(Beginning of Extracted material)

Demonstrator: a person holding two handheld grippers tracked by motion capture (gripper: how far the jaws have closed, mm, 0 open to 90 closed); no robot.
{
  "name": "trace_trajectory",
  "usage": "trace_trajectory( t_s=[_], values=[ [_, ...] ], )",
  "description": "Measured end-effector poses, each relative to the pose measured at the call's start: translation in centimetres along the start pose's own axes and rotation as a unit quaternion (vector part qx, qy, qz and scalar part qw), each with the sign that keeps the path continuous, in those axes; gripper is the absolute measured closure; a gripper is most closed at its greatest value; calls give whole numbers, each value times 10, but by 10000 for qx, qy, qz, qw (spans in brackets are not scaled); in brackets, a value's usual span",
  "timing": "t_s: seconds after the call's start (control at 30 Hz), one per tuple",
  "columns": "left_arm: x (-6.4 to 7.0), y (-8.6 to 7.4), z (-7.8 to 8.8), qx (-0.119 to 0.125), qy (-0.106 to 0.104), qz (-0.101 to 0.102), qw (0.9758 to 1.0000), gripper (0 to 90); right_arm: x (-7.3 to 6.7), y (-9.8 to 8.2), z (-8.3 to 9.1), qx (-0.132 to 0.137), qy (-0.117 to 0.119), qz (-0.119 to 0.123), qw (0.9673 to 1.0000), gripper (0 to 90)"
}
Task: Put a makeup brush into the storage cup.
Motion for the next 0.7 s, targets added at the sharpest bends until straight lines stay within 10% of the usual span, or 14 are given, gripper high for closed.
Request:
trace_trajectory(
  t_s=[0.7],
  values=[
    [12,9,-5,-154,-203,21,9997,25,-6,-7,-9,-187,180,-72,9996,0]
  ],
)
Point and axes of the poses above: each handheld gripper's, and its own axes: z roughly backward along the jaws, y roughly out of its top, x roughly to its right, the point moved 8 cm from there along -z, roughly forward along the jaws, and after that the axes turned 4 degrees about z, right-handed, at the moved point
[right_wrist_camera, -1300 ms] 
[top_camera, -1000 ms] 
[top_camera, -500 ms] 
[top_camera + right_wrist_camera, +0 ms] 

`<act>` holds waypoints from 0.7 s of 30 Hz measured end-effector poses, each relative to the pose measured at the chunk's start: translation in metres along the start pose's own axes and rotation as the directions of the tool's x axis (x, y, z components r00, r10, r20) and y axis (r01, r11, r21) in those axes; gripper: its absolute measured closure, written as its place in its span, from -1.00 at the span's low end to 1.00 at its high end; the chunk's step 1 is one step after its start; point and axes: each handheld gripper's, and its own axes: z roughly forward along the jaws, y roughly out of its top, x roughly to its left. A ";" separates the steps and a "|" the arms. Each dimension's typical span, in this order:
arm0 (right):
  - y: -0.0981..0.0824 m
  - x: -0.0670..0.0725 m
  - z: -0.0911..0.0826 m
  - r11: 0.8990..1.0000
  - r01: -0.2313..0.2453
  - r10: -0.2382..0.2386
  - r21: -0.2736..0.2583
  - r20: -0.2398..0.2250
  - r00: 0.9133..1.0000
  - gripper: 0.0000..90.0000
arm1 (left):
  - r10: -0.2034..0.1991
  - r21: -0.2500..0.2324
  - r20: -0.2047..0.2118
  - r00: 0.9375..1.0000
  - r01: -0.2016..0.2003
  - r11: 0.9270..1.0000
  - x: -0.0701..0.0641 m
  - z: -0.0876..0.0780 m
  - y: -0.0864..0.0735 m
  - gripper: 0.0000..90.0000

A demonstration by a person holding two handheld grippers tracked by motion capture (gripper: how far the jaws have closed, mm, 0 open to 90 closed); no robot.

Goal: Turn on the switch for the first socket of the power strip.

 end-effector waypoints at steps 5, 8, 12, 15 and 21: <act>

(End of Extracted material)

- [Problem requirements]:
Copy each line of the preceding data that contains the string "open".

- [Result of the task]:
Demonstrator: a person holding two handheld grippers tracked by motion capture (gripper: how far the jaws have closed, mm, 0 open to 90 closed); no robot.
A demonstration by a person holding two handheld grippers tracked by motion capture (gripper: how far the jaws have closed, mm, 0 open to 90 closed); no robot.

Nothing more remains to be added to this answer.